My earlier work on questionnaire critique sharpened my awareness of how easily measurement can fail. Ambiguous wording, inconsistent scales, or poorly defined constructs can undermine findings while appearing rigorous. This informed my decision to separate language proficiency from academic reasoning in the proposal.
Ethically, the module shifted me away from broad assurances toward concrete safeguards. Avoiding AI detection tools, minimising data collection, and prioritising transparency were not only ethical choices but methodological strengths. They reduced bias, protected trust, and aligned the study with developmental rather than punitive approaches to academic integrity.
Conclusion
This module changed how I think about research and my role within it.
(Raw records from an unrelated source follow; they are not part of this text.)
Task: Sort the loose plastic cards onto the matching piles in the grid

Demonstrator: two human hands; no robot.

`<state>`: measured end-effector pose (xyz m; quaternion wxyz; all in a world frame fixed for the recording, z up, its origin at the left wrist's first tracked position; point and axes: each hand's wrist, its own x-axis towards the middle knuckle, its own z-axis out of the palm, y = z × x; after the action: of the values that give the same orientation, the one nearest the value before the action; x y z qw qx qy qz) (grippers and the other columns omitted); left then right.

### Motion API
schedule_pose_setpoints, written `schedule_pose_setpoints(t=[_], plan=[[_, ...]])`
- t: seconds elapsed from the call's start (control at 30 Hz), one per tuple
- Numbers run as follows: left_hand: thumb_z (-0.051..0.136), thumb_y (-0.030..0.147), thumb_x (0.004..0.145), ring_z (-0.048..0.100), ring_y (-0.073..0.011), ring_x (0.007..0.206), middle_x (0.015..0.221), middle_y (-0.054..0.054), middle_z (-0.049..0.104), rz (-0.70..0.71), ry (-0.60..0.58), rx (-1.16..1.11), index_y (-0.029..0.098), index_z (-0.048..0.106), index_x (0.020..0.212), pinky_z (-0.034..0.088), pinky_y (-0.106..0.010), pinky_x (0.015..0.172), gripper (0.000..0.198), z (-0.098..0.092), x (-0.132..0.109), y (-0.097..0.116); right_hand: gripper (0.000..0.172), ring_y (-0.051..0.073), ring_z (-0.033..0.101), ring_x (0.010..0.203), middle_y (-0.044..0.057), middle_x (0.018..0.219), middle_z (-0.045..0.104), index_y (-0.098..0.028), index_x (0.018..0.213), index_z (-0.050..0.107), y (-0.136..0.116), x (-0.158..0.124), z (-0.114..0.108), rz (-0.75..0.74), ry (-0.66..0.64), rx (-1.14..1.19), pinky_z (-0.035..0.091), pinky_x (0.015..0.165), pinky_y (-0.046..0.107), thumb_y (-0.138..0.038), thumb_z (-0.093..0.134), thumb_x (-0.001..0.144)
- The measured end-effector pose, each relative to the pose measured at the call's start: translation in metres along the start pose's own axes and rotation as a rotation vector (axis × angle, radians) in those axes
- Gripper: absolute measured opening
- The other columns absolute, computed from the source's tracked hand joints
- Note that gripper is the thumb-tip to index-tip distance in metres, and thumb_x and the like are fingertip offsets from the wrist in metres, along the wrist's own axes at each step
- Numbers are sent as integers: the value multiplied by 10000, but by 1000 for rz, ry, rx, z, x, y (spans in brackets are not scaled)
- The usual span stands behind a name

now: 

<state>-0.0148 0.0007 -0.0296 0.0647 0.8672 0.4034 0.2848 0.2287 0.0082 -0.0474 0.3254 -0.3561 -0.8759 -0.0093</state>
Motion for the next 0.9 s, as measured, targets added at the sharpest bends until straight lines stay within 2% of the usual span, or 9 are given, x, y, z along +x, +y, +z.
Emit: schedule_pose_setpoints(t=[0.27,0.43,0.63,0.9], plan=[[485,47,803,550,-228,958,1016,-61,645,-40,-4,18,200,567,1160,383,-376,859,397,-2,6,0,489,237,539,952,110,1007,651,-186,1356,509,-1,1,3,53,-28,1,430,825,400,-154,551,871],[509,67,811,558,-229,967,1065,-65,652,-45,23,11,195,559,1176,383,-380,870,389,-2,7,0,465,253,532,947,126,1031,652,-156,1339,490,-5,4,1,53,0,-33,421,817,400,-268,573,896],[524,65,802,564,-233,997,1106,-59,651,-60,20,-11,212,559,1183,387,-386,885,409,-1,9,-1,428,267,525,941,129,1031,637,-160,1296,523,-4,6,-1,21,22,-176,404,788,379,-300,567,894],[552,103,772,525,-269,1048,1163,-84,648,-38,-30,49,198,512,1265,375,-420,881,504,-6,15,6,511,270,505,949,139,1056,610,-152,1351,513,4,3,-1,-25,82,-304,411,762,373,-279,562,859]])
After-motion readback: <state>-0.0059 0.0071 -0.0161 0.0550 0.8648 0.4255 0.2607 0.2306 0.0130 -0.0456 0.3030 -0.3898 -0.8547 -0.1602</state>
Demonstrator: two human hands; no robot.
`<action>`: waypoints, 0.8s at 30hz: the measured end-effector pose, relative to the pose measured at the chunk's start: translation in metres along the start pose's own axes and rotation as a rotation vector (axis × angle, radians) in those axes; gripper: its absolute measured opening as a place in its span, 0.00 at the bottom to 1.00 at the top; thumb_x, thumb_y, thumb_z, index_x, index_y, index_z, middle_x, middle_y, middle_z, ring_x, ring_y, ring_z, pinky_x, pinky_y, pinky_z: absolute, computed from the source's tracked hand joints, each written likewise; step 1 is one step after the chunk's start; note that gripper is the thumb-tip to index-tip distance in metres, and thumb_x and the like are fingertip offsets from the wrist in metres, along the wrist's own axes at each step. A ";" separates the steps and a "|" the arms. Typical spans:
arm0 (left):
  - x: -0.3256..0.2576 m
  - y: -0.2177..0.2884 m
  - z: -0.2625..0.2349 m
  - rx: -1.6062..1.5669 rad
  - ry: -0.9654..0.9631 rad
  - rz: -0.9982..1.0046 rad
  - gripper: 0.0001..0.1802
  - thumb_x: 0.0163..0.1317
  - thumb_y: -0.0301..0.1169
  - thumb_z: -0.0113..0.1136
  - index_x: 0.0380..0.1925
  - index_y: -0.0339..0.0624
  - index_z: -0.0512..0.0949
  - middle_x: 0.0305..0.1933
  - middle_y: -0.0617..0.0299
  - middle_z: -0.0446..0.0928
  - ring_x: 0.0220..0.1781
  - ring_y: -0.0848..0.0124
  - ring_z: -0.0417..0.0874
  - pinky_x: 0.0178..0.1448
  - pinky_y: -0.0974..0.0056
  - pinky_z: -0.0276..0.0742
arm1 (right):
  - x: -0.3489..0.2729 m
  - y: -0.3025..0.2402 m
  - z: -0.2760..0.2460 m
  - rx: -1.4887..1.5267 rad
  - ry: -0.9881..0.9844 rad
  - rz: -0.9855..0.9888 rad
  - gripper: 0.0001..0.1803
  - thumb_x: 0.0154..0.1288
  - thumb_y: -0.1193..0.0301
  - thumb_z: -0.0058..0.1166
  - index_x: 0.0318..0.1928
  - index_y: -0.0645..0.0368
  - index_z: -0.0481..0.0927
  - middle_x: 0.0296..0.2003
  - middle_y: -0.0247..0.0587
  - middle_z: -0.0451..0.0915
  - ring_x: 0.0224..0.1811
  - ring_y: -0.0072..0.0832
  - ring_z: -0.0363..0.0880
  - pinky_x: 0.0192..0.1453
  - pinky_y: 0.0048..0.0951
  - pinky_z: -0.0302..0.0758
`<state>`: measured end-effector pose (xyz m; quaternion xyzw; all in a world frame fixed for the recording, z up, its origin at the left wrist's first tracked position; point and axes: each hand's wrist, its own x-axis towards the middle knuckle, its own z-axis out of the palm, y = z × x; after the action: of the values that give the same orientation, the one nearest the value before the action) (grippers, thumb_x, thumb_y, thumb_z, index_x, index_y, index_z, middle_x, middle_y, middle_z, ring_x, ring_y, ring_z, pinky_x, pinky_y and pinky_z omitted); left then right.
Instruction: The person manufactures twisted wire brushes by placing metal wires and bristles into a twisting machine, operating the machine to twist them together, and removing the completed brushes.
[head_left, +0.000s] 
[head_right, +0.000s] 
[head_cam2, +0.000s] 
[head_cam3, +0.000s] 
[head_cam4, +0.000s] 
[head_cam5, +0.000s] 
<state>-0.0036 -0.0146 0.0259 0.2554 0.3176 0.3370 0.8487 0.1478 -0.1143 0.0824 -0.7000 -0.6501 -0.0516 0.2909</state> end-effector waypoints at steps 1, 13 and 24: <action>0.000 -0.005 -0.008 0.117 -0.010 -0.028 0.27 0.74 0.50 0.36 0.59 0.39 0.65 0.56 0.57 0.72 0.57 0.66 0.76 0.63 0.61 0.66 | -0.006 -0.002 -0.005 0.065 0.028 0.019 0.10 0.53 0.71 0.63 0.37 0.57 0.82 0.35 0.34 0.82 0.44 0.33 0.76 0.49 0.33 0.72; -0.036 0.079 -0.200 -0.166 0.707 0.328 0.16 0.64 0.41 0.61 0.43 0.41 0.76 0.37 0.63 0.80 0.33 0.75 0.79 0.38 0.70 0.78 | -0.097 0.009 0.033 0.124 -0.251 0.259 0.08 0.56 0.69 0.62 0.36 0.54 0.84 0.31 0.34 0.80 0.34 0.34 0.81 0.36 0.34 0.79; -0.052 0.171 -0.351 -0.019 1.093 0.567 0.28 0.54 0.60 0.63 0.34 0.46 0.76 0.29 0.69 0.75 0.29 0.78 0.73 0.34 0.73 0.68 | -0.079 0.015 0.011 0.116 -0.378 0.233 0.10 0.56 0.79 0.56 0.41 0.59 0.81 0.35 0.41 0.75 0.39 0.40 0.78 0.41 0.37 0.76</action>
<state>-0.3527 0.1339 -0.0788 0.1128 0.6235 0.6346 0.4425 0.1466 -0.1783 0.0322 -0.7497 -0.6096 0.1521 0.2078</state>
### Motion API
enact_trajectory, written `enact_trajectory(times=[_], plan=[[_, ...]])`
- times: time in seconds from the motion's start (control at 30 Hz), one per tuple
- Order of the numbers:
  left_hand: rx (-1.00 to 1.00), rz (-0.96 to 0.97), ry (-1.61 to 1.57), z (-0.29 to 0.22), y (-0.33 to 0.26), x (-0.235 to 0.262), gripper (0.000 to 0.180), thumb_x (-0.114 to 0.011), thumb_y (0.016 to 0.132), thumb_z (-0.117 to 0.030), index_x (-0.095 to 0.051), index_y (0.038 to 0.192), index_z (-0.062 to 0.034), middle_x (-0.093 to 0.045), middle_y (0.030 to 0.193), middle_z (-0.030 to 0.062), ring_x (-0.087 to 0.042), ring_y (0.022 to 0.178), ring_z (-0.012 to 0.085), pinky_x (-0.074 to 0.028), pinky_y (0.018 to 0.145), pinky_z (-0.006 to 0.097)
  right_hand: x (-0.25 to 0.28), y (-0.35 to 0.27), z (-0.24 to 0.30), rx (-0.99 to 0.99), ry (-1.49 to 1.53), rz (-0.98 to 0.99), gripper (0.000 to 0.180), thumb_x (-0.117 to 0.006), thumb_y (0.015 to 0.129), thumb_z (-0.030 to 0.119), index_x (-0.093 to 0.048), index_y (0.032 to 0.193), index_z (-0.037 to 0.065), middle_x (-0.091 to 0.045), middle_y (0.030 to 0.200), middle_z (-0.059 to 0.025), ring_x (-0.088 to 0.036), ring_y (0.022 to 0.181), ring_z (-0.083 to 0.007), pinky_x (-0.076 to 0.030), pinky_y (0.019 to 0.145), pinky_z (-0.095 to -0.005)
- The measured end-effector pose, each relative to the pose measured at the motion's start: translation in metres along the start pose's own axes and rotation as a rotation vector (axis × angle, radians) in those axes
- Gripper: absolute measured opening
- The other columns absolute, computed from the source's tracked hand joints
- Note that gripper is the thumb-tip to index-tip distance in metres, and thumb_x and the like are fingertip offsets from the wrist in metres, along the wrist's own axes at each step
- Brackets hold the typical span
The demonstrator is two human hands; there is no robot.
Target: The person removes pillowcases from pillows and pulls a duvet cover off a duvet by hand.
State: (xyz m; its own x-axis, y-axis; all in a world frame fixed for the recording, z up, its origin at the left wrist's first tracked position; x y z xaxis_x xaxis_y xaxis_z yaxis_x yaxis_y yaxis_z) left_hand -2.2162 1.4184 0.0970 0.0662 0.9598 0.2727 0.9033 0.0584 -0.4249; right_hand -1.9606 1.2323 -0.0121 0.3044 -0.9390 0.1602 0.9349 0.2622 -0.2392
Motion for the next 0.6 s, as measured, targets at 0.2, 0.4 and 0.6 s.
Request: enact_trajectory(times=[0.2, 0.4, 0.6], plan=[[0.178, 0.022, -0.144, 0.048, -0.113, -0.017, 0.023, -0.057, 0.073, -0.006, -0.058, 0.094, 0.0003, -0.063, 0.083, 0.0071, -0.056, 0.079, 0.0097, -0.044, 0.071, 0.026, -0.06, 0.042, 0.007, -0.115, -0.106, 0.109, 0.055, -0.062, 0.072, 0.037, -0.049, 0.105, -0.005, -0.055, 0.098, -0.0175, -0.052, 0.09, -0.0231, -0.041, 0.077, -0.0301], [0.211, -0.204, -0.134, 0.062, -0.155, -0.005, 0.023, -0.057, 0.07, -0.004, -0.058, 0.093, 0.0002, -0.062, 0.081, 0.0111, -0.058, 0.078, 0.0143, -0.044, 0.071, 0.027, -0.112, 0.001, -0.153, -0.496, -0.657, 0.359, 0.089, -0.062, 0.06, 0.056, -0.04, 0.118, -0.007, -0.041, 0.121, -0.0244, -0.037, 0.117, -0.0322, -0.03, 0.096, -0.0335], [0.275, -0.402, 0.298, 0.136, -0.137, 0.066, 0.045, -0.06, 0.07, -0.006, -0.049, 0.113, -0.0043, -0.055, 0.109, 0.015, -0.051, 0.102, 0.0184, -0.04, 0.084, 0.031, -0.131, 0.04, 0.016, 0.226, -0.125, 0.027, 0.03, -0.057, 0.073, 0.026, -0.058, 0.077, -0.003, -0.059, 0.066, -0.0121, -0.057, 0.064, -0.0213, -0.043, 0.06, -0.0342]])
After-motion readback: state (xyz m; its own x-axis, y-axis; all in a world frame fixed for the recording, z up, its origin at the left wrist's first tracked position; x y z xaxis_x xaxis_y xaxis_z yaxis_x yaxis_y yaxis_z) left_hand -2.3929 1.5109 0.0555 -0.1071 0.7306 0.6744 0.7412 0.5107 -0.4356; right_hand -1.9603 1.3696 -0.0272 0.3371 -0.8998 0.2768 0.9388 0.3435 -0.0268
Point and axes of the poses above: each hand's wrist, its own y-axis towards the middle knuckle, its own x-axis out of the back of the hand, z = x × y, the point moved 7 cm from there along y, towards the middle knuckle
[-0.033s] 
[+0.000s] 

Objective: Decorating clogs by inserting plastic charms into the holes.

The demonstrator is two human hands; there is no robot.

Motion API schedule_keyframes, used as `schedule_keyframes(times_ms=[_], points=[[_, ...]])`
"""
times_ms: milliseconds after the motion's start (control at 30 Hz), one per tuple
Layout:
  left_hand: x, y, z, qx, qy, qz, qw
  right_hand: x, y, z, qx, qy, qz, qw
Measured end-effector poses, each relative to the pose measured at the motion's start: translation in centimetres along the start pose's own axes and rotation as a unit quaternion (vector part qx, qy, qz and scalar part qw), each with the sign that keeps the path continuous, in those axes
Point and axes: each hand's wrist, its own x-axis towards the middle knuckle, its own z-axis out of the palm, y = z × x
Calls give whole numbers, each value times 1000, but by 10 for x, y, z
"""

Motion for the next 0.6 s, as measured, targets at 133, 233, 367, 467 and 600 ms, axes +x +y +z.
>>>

I moved from seeing research as abstract to something grounded in real institutional contexts and ethical responsibility. The most important lesson I take forward is that analytical skill without methodological and ethical awareness is incomplete.
The confidence gained from completing both the literature review and research proposal is particularly important as I approach the dissertation. Having already navigated this process makes the next stage feel challenging but achievable.
Action Plan
As I move into the dissertation and computing project module, I will actively apply the research methods, ethical frameworks, and critical thinking skills developed in this module to the design and execution of my project.
In parallel, I will pay closer and more deliberate attention to the Saudi Personal Data Protection Law (PDPL) in my professional role. Given its evolving regulatory status, this responsibility often falls to data professionals to interpret guidance, model good practice, and raise awareness among colleagues. I intend to apply these principles consistently in both research and operational contexts.
References
- Gibbs, G. (1988). Learning by Doing: A Guide to Teaching and Learning Methods. Oxford: Oxford Polytechnic.
- Menold, N. and Bogner, K. (2016). ‘Design of rating scales in questionnaires’, GESIS Survey Guidelines. Mannheim: GESIS.
- Dillman, D.A., Smyth, J.D. and Christian, L.M. (2014). Internet, Phone, Mail, and Mixed-Mode Surveys: The Tailored Design Method. 4th edn. Hoboken, NJ: Wiley.
- Few, S. (2013). Information Dashboard Design: Displaying Data for At-a-Glance Monitoring. Analytics Press.